Entries taken from a collection:
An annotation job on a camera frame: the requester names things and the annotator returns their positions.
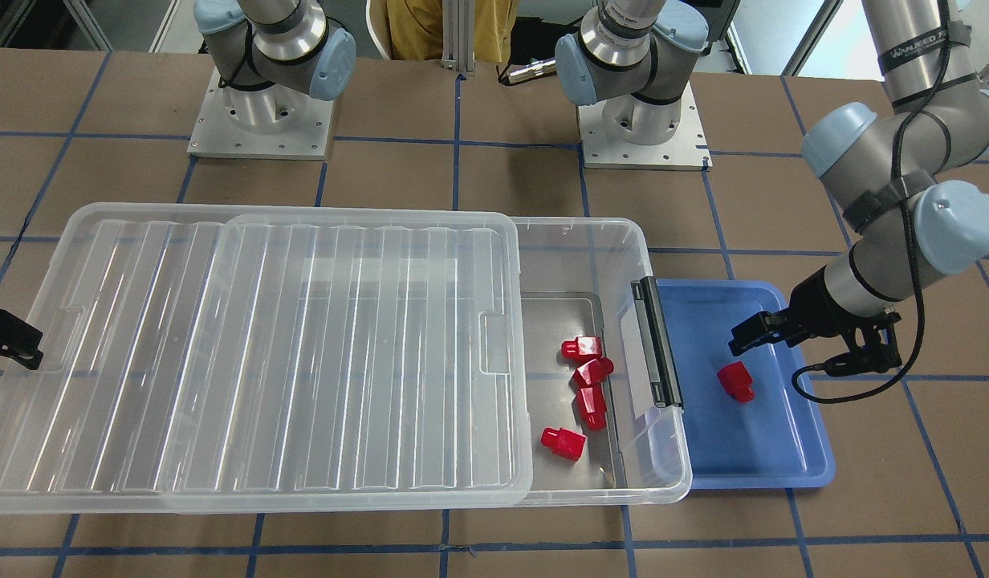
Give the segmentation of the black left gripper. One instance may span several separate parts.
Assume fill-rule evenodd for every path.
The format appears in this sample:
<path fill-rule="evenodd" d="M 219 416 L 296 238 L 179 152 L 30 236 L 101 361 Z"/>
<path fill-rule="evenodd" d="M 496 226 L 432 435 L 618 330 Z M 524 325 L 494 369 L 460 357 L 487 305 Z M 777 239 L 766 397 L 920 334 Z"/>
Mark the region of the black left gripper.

• What you will do
From the data above, report how many lines include the string "fill". The number alone will do.

• Solution to the exercise
3